- **What you will do**: Lines before the one containing "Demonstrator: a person" are excluded; retype that line and all remaining lines of the material exactly.

- **Dataset excerpt**:
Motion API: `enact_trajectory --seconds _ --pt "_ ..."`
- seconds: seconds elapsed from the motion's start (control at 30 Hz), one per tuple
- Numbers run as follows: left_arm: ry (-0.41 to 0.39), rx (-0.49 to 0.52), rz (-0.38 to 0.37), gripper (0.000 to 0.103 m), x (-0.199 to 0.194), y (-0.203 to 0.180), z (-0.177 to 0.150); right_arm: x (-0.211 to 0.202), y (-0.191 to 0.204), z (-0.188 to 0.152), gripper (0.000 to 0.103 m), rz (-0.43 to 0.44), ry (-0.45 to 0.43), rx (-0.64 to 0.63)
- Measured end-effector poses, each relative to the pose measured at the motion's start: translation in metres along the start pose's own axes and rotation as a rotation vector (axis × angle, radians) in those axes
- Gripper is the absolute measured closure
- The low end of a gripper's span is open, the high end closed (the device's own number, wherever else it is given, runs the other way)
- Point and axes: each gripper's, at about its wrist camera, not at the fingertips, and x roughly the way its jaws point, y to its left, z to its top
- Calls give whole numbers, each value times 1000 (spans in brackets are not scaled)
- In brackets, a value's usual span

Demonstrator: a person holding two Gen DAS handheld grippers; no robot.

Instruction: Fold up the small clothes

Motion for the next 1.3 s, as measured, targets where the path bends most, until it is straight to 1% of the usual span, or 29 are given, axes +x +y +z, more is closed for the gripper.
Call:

- **Expected answer**:
Demonstrator: a person holding two Gen DAS handheld grippers; no robot.

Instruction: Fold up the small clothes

Motion for the next 1.3 s, as measured, targets where the path bends most, until it is straight to 1% of the usual span, or 29 are given, axes +x +y +z, more is closed for the gripper.
Call:

That finishes the exercise.